Only Java Compiler Compiler (JavaCC) supports lexing and parsing of Unicode. The latest release of JavaCC is Version 0.8pre1. This version was released on April 21, 1998. It generates top-down (recursive descent) parsers and allows parsing to any non-terminal in the grammar specification. Although by default it does single lookahead, specification grammars can be modified to do multiple syntactic or semantic lookaheads at the statement level. Features are summarized at http://www.suntest.com/JavaCC/features.html . The unique characteristics of this latest version are elaborated at http://www.suntest.com/JavaCC/DOC/relnotes08.html (moving away from deprecated InputStream, instead using InputStreamReader of Java JDK 1.1). The split grammars of Version 0.8pre2 are eagerly anticipated.

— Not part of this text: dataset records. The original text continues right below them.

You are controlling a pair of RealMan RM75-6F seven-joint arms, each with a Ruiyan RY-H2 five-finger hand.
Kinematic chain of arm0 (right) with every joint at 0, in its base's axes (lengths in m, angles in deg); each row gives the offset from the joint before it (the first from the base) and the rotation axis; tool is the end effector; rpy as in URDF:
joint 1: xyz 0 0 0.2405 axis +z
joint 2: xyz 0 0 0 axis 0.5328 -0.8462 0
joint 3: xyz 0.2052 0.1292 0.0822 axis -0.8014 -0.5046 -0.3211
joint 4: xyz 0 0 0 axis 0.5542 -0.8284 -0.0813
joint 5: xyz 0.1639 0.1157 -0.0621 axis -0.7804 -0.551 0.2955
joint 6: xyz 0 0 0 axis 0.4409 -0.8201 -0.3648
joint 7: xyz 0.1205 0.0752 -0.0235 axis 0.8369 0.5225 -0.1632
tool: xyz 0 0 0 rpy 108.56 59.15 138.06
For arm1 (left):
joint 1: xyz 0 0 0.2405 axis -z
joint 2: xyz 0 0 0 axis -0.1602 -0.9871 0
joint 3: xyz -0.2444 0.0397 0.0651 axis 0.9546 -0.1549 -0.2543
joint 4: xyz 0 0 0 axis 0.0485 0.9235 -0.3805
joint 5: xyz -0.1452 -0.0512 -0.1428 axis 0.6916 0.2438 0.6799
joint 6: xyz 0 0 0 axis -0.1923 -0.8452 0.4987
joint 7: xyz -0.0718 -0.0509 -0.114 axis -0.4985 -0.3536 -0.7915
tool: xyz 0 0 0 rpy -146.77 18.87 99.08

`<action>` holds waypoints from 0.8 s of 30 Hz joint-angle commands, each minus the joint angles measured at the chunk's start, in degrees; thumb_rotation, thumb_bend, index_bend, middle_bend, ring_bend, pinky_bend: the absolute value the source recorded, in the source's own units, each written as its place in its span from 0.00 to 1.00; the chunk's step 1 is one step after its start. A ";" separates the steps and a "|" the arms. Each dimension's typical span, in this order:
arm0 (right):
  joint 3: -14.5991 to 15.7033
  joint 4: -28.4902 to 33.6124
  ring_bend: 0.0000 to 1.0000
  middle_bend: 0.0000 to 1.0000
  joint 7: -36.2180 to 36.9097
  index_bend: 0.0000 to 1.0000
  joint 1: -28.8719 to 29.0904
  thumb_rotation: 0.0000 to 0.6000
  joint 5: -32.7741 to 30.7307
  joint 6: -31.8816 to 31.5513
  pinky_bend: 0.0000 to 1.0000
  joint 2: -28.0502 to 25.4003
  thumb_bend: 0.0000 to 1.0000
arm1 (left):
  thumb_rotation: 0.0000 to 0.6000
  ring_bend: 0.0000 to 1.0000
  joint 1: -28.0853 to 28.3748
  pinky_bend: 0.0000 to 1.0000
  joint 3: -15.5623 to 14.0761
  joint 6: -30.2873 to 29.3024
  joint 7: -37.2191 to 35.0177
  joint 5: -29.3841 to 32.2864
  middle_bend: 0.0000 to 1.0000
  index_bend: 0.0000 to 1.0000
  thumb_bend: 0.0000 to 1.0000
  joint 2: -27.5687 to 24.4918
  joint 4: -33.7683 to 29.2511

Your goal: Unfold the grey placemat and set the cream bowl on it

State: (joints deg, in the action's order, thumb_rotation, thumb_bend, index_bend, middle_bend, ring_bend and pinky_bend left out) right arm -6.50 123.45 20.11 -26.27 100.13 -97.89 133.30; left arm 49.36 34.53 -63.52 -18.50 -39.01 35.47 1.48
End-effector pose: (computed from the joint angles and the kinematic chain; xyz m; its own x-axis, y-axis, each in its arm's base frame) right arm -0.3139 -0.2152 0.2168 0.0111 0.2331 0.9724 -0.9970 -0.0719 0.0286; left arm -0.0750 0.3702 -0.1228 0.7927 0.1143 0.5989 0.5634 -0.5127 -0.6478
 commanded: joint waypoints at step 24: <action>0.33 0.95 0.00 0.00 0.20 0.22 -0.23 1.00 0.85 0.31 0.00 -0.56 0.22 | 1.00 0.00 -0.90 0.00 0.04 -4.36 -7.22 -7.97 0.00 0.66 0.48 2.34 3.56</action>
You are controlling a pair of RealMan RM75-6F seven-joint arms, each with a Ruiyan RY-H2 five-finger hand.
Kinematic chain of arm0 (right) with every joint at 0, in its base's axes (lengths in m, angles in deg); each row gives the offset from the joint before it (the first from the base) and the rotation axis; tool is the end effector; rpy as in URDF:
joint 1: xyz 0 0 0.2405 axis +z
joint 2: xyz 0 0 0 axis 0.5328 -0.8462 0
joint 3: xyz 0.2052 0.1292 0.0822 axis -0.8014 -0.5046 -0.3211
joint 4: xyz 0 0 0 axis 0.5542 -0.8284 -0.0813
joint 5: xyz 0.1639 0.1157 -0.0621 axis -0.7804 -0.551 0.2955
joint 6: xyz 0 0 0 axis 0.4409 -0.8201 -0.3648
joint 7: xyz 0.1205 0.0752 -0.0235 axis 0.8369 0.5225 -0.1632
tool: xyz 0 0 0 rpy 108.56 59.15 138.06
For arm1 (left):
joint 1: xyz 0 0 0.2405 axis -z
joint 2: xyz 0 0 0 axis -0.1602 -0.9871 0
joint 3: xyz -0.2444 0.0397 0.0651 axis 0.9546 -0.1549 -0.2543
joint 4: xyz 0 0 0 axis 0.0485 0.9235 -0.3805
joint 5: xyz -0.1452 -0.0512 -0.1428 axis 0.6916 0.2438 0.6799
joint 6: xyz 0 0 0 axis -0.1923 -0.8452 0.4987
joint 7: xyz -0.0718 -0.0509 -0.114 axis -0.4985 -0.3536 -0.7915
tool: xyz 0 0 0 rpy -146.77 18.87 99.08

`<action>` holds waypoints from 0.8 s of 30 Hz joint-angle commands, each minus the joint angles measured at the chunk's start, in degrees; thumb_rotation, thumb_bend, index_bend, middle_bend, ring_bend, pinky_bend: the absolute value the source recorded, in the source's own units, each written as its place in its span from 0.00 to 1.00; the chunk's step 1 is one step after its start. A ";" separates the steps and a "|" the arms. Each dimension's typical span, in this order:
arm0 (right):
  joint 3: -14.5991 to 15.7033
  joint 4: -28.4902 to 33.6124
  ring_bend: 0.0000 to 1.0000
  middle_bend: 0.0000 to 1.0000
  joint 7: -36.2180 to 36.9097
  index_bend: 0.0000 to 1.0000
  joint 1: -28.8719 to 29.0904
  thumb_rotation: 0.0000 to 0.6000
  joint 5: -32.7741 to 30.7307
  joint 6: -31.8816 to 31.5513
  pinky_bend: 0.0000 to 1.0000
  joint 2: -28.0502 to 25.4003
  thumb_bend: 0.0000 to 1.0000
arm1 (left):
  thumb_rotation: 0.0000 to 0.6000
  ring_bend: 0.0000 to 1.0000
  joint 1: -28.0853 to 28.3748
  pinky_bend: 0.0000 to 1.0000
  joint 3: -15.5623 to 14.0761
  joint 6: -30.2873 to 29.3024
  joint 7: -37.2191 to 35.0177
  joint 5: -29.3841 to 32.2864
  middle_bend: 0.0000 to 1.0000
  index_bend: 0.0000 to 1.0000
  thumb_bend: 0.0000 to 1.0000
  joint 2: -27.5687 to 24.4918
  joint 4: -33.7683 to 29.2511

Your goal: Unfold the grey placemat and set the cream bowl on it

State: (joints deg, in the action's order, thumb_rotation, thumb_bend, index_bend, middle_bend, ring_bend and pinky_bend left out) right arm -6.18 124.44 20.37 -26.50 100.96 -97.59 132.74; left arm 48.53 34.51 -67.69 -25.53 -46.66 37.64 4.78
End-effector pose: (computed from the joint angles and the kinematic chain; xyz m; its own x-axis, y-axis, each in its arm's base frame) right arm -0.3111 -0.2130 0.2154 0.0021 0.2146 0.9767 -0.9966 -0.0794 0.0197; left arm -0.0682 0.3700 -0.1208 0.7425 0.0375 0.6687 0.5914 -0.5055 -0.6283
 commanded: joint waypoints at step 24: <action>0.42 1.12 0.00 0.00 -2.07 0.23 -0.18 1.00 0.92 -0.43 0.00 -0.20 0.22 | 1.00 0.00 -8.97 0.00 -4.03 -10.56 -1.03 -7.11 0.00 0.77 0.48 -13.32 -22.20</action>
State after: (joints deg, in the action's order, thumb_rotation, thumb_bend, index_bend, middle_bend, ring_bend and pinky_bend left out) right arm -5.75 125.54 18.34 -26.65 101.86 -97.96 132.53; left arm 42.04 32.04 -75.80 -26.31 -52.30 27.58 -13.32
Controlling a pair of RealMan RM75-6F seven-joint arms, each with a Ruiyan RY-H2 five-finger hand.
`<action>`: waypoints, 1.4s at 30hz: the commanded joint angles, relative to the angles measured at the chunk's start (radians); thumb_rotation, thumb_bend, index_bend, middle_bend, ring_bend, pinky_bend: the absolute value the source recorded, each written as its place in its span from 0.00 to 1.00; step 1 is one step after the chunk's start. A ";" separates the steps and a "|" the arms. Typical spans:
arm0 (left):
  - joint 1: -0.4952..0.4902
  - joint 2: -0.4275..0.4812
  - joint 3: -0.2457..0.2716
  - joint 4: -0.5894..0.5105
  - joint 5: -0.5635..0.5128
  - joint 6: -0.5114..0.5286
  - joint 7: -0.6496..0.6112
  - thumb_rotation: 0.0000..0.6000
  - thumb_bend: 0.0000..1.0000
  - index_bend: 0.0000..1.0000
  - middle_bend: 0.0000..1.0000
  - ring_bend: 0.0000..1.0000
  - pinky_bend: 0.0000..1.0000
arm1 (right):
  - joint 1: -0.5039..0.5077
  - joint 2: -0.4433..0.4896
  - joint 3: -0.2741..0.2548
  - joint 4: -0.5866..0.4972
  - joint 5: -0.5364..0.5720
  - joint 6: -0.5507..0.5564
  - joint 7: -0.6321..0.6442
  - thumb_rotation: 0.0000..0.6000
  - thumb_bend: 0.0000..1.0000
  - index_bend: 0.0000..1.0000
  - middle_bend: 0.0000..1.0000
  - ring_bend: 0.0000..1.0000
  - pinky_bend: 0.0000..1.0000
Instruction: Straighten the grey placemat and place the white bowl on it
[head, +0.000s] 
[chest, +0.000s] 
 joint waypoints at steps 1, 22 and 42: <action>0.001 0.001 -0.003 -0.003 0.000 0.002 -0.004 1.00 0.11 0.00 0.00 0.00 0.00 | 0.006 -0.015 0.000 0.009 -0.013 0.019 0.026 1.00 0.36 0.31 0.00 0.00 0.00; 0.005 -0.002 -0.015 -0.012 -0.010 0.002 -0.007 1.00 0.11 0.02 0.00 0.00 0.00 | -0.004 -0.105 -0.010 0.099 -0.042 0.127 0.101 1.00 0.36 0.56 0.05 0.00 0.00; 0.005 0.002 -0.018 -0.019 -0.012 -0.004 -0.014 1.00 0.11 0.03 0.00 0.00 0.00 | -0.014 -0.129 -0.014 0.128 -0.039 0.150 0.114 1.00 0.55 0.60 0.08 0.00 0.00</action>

Conventional lexing does not support caching of tokens, reordering of tokens, preservation of identity of source tokens after unification, and decomposition of tokens (special actions are needed to achieve these). Parsers at least preserve the identity of (and allow decomposition) of tokens when implemented with parse trees but they need to be undertaken in actions as well.

Multiple lexers and parsers need to be integrated with a parse tree to coordinate multiple encodings and prune excess formatting branches

Object-oriented lexing and parsing would be beneficial to encapsulate identically named variables in multiple lexers/parsers (via packages)

A Java-based tool allows cross-platform use of the resulting translators

Instead of code generation, the final output will be an RTF or MIF file

 Rich Text Format or Maker Interchange Format deficiencies:

No parsing grammars are publicly available for either

These are very large and complicated text formatting languages

Various generations of these languages are quite different from each other

Maker Interchange Format still does not support Unicode

 Display of Khmer Unicode encoding is lagging:

No program which reads MIF or RTF file formats can at this time display a complicated Indic script such as Khmer encoded in phonetic order. The Khmer aspects of this proposal anticipate this functionality.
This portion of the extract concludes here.